Emma Wall: Hello and welcome to the Morningstar Series ‘Ask The Expert’. I’m Emma Wall and I’m joined today by Jackie Choy, Director of ETF Research for Asia, Morningstar.
Hi Jackie.
Jackie Choy: Thanks for having me Emma.
Wall: So next month MSCI the indexes will be announcing whether they will be including China A shares into the MSCI Emerging Markets and MSCI China Indices. If they go ahead that will come into play in June 2017. But what will the impact be for investors.
Choy: So if that would be included China A shares would be accounting for 1% into the MSCI EM Index going forward and then like 4% in the MSCI China Index. So that would be another asset influence into the China A share market.
Wall: And of course this will effect anyone who has an ETF or tracker fund that tracks either of these indices. But it will also effect active fund managers and active fund investors. Because those fund managers will have a much bigger pool of shares from which to choose from. They will have greater exposure potentially to that market.
Choy: That’s correct, that’s why investors should watch out for that event.
Wall: Last year in June 2015, they made a decision not to include China A shares into those indices. Why did they make that decision?
Choy: So MSCI mentioned a few obstacles that they think China equity market should sort of be both into before making a decision to include them. There were three items that they talked about.

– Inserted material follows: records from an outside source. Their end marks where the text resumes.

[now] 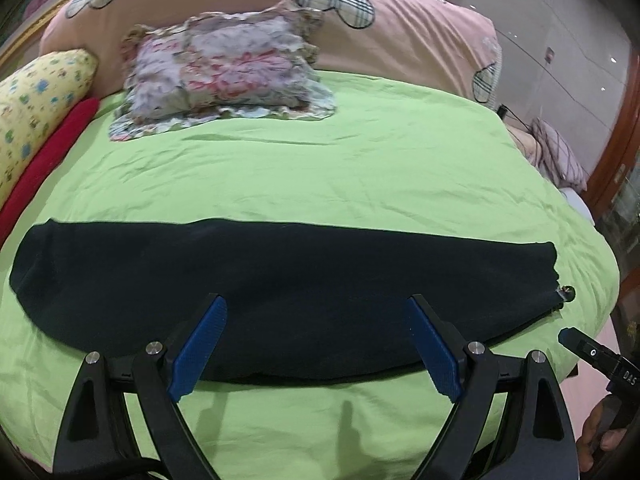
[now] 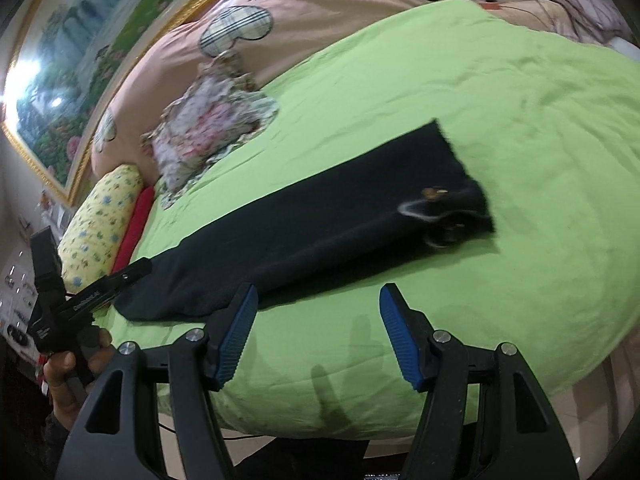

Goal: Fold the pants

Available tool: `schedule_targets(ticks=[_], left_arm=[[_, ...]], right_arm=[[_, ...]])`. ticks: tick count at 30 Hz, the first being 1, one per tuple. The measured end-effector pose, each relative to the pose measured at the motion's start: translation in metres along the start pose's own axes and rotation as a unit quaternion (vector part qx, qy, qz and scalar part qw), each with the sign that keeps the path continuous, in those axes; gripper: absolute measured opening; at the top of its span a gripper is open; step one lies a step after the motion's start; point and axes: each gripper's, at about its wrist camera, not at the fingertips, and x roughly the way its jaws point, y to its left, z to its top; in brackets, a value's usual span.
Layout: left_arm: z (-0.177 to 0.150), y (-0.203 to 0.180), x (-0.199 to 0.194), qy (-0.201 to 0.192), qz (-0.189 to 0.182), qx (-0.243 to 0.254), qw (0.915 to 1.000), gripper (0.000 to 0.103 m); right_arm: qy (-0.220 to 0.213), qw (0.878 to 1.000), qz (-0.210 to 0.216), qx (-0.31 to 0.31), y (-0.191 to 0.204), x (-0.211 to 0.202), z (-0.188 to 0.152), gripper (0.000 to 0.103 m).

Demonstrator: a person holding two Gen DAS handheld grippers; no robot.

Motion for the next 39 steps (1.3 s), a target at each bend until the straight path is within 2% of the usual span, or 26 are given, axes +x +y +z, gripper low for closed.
schedule_targets(ticks=[4, 7, 11, 15, 23, 25, 28, 32, 34, 36, 37, 39], left_arm=[[0.008, -0.018, 0.008, 0.001, -0.015, 0.025, 0.9996, 0.091], [0.015, -0.039, 0.023, 0.017, -0.037, 0.058, 0.9975, 0.091], [0.025, -0.066, 0.039, 0.030, -0.052, 0.111, 0.9920, 0.091], [0.035, -0.085, 0.056, 0.044, -0.069, 0.135, 0.9875, 0.091], [0.054, -0.125, 0.091, 0.087, -0.112, 0.187, 0.9721, 0.091], [0.058, -0.136, 0.099, 0.099, -0.128, 0.202, 0.9660, 0.091], [0.063, -0.155, 0.114, 0.125, -0.172, 0.233, 0.9490, 0.091], [0.068, -0.186, 0.139, 0.169, -0.213, 0.281, 0.9203, 0.091], [0.069, -0.198, 0.149, 0.177, -0.224, 0.297, 0.9113, 0.089], [0.069, -0.208, 0.158, 0.184, -0.227, 0.299, 0.9086, 0.085], [0.069, -0.215, 0.167, 0.201, -0.239, 0.298, 0.9020, 0.083], [0.069, -0.225, 0.177, 0.224, -0.258, 0.294, 0.8924, 0.079]], right_arm=[[-0.008, 0.999, -0.008, 0.033, -0.015, -0.001, 0.003, 0.065], [-0.007, 0.998, -0.005, 0.055, -0.029, 0.001, 0.004, 0.065], [-0.020, 0.997, 0.000, 0.079, -0.042, -0.002, 0.006, 0.065], [-0.038, 0.995, -0.006, 0.093, -0.048, -0.008, 0.008, 0.065], [-0.027, 0.993, -0.007, 0.111, -0.060, -0.002, 0.011, 0.065], [-0.028, 0.992, -0.003, 0.124, -0.064, -0.001, 0.013, 0.065], [-0.033, 0.989, 0.007, 0.145, -0.071, 0.002, 0.015, 0.065], [-0.040, 0.983, 0.025, 0.175, -0.079, 0.007, 0.019, 0.065], [-0.052, 0.984, 0.014, 0.169, -0.080, 0.009, 0.021, 0.065], [-0.053, 0.986, 0.004, 0.155, -0.076, 0.012, 0.024, 0.064], [-0.052, 0.987, 0.001, 0.151, -0.075, 0.015, 0.024, 0.063], [-0.058, 0.987, 0.000, 0.153, -0.077, 0.016, 0.024, 0.053]])
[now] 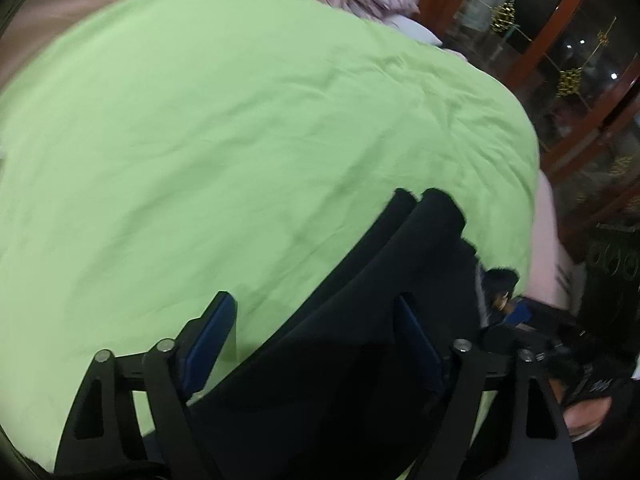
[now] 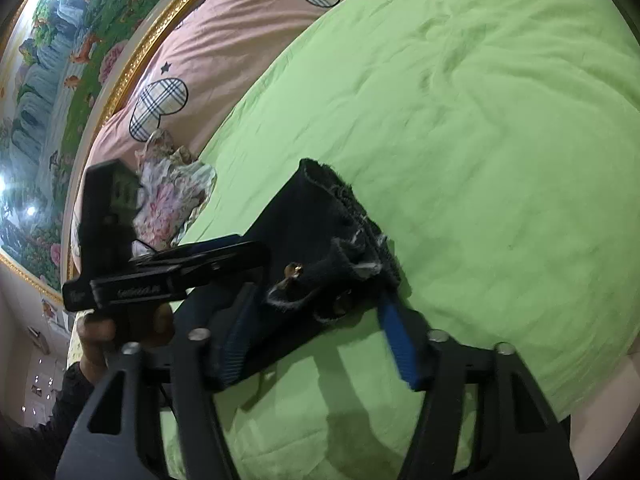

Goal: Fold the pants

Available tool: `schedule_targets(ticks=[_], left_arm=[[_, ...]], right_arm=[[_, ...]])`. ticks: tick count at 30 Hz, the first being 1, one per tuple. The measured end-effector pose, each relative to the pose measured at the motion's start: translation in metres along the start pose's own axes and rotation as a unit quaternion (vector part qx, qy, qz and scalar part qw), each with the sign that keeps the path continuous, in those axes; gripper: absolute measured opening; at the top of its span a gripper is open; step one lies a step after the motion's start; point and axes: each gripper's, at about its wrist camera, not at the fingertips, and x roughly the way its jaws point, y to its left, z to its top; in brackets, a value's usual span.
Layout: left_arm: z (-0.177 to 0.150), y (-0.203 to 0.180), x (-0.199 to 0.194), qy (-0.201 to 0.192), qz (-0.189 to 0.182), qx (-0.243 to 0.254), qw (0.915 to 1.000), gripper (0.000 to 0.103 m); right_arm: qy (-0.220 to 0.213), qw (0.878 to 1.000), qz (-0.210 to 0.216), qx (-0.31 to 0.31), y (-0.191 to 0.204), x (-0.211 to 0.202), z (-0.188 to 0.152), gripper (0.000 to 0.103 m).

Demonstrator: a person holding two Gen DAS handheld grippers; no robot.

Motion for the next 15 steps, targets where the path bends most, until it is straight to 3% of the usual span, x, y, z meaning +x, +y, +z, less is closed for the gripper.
schedule_targets(ticks=[2, 4, 8, 9, 13, 15], left_arm=[[0.012, -0.005, 0.014, 0.023, -0.030, 0.010, 0.9992, 0.078], [0.022, -0.014, 0.022, 0.034, -0.039, 0.031, 0.9982, 0.077], [0.039, -0.028, 0.038, 0.074, -0.064, 0.071, 0.9926, 0.076], [0.043, -0.032, 0.041, 0.080, -0.066, 0.080, 0.9914, 0.074], [0.049, -0.038, 0.040, 0.083, -0.099, 0.086, 0.9879, 0.034], [0.054, -0.037, 0.040, 0.078, -0.113, 0.076, 0.9876, 0.022]], right_arm=[[0.005, 1.000, 0.004, 0.003, -0.004, 0.004, 0.001, 0.041], [0.009, 1.000, 0.014, -0.004, -0.007, 0.006, 0.001, 0.037], [0.008, 0.999, 0.033, -0.013, -0.015, 0.005, -0.003, 0.016], [0.007, 0.999, 0.045, -0.010, -0.018, 0.005, -0.003, 0.015], [-0.005, 0.998, 0.067, -0.015, -0.024, 0.001, -0.004, 0.012], [-0.012, 0.997, 0.074, -0.013, -0.026, -0.001, -0.003, 0.011]])
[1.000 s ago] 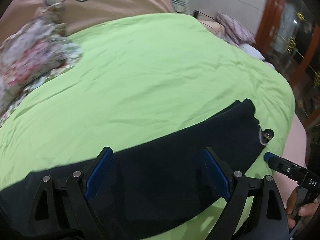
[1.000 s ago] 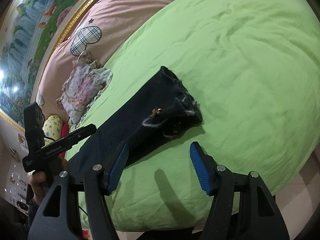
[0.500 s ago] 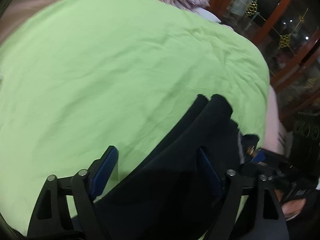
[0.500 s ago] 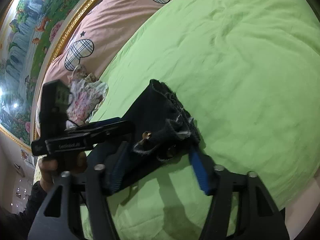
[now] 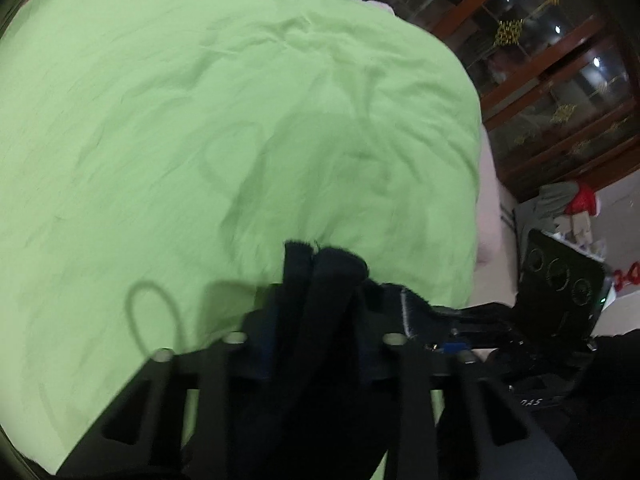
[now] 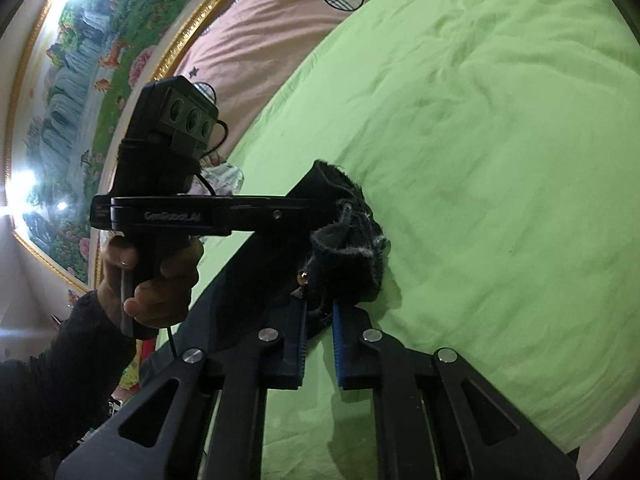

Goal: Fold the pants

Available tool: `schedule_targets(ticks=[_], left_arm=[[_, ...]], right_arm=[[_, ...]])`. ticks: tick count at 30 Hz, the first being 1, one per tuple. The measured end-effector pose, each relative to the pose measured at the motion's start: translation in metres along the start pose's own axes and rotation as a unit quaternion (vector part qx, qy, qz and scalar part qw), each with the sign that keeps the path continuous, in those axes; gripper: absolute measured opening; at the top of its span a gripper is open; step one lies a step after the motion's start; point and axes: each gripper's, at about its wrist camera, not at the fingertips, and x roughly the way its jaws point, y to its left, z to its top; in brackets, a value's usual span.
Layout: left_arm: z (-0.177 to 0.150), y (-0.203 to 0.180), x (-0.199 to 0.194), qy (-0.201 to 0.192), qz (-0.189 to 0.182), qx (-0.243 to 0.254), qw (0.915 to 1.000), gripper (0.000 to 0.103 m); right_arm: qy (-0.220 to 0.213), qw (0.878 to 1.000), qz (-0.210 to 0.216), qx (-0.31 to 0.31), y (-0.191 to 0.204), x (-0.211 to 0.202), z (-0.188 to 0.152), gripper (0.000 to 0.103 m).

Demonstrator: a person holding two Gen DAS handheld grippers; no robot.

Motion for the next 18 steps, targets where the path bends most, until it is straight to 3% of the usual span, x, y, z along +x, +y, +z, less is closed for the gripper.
schedule_targets(ticks=[4, 9, 14, 18], left_arm=[[0.018, 0.002, -0.004, -0.033, 0.001, -0.009, 0.9994, 0.012], [0.042, -0.008, -0.024, -0.072, -0.008, -0.002, 0.9973, 0.010], [0.026, 0.001, -0.048, -0.096, -0.015, -0.014, 0.9952, 0.010], [0.003, 0.005, -0.070, -0.113, -0.022, -0.025, 0.9931, 0.010]], right_arm=[[-0.014, 1.000, 0.023, 0.008, -0.009, -0.004, 0.007, 0.011], [-0.025, 0.999, 0.014, -0.026, -0.002, -0.006, 0.031, 0.010], [-0.027, 0.997, 0.042, -0.059, 0.021, -0.009, 0.034, 0.010], [-0.018, 0.996, 0.066, -0.051, 0.027, -0.010, 0.026, 0.010]])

Number one is the quota application process, second is the capital liquidity and the third one is the beneficial ownership. So the last 12 months the market has been seeing lot of changes in market including some of them which impact these three obstacles.
Wall: Those concerns are the things that people often talk about when investing in China. The liquidity aspect, the fact that are shareholders the priority for these companies. You say those changes have been made. So what’s the likelihood then if next month MSCI deciding to include China A shares in these indices.
Choy: Well, I can’t say whether or not they will, but let’s watch out for it. But the changes that the Chinese Government have made for example they have made QFII quotas move out. I think more quotas for the investment firms as well as reforming the actual scheme as well.
Wall: So QFII for those people who don’t know it’s this asset matching program isn’t it, which means that asset managers can invest in China as long as they have equal assets out of China that matches the amount they want to invest in China.
Choy: That’s right, in a sense yes.
Wall: So with that improved, with the market becoming more open to international investors. You think this will be a positive thing for MSCI?
Choy: That will be because this was one of the key concerns I think not just MSCI but a lot of the asset investors are actually concerned about. Whether my money can get into China market and get out of China market. Especially ETFs if you look at the redemption equation process, you need money to get in, to get out to effectively, to allow the ETF to work effectively too.
Wall: Because of course ETFs are traded on the stock exchange and they need to be liquid and they need to be tradable.
Choy: That’s right, exactly and also for the active fund managers. They need to get in and get out at the time that they want it.
Wall: So I suppose just watch this space.
Choy: That’s right.
Wall: Jackie thank you very much.
Choy: You are welcome.
Wall: This is Emma Wall for Morningstar. Thank you for watching.